Я понимал, насколько неубедительно звучат мои речи, ведь в возрасте Ника я бы тоже ответил что-нибудь вроде: «Ладно-ладно, я все понял». И все-таки я пытался уверить его, что знаю, о чем говорю: вижу, что наркотики распространены повсеместно, а окружение постоянно давит и склоняет к их употреблению, что я понимаю, какой соблазн они представляют, особенно для подростков.

Мне казалось, что Ник слушает мои речи внимательно, хотя я и сомневался, откладывается ли что-то в его голове и каким образом. Более того, я чувствовал, что в наших близких и доверительных отношениях что-то нарушилось. Время от времени он вымещал на мне раздражение. Иногда мы ссорились по поводу небрежно выполненной домашней работы или недоделанных обязанностей по дому. Но все это не выходило за рамки вполне приемлемого и даже ожидаемого подросткового бунтарства, и именно это нас и обескураживало.

Три недели спустя я вез Ника к врачу на обычный медосмотр. Я снова и снова включал и выключал магнитолу в машине. Было ясно, что нет смысла поучать его,  он просто закроется, уйдет в себя, но я хотел, чтобы между нами не оставалось недомолвок. В разговорах, которые мы вели вот уже несколько недель, я использовал все известные мне приемы  от угроз до мольбы. Сегодня напряженность несколько спала. Я сообщил ему, что мы с Карен решили снять наложенное на него наказание. Он кивнул и сказал: «Спасибо».

Я продолжал наблюдать за ним еще несколько недель. Настроение Ника вроде бы стало не таким мрачным. Инцидент с марихуаной я отправил в архив как некое отклонение, помрачение ума  может быть, даже полезное, потому что он получил хороший урок.

Мне казалось, он его усвоил. Ник перешел в восьмой класс, и ситуация вроде бы улучшилась.
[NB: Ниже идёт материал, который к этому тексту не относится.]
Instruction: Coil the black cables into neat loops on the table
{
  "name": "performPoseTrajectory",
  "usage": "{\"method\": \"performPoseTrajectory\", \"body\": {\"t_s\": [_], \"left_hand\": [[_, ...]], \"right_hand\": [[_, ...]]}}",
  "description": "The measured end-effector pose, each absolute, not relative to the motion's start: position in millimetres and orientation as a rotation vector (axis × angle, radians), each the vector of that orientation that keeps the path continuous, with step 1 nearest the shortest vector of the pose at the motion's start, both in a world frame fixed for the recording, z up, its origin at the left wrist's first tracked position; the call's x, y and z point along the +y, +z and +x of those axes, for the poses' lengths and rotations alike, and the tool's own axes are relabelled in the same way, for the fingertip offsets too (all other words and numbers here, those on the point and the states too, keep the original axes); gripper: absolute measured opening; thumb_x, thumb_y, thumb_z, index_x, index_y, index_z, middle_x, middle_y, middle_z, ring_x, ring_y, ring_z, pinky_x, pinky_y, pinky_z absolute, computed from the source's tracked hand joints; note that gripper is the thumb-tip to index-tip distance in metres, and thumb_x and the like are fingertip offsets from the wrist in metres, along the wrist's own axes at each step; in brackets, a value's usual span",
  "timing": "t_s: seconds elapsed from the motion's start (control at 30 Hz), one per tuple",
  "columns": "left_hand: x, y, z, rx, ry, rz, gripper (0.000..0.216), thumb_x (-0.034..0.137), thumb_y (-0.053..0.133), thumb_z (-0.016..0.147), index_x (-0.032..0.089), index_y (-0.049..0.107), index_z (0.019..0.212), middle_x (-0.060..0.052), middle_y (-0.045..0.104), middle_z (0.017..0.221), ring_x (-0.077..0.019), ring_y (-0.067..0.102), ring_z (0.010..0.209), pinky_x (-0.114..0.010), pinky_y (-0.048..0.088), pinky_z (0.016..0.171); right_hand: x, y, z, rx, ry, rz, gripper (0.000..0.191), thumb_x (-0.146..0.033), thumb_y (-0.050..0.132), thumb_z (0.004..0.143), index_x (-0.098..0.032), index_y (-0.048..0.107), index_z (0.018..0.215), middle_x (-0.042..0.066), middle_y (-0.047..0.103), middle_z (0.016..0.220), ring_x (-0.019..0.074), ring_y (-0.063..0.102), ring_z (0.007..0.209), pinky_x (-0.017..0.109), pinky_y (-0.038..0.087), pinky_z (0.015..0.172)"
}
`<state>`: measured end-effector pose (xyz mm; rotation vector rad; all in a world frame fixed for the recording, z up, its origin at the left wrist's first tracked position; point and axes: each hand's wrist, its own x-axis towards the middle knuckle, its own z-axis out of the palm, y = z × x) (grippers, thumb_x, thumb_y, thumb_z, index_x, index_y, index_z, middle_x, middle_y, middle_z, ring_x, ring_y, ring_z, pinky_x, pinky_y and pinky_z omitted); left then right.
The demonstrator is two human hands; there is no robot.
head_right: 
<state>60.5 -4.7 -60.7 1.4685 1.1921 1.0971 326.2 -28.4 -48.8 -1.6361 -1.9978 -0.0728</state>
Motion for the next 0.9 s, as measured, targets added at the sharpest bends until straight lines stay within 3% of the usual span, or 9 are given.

Он редко общался с мальчиком, который (я абсолютно уверен в этом) оказывал на него самое пагубное влияние  и который, по словам Ника, продал ему марихуану. (В данном случае я верил Нику, а не матери малолетнего наркоторговца.) Зато он проводил много времени, занимаясь серфингом с друзьями из Уэст-Марин. Выискивая лучшие места для этого, мы вместе колесили по побережью, «ловили волну» на пляжах от Санта-Круса до Пойнт-Арены. Во время этих вылазок у нас было много времени, чтобы поговорить, и Ник казался открытым и настроенным оптимистически. Он был мотивирован на учебу. Он старался получать высокие оценки  отчасти для того, чтобы увеличить шансы на поступление в одну из местных частных старших школ.

Сын продолжал читать запоем. Он перечитывал «Фрэнни и Зуи» и «Над пропастью во ржи». Он сделал доклад об «Убить пересмешника» в форме изложения записанных на автоответчик Аттикуса Финча сообщений для Скаута и Джема от Дилла и анонимных звонков с угрозами в адрес Аттикуса за то, что тот защищал Тома Робинсона. Он прочитал «Трамвай Желание», а затем записал на пленку радиоинтервью с Бланш Дюбуа. Для задания по пьесе «Смерть коммивояжера» он нарисовал комикс, оплакивающий ценности семьи Ломан. Потом  биографический проект, для которого Ник надел белый парик, приклеил белые усы, оделся в белый костюм, вышел на сцену и рассказал с мелодичным южным акцентом историю жизни Сэмюэла Клеменса. «Мой писательский псевдоним  Марк Твен. Усаживайтесь поудобнее и слушайте мою историю». Не было заметно никаких признаков того, что он что-то курит  марихуану или сигареты. Он казался вполне счастливым и испытывал сдержанную радость по поводу приближающегося окончания восьмого класса.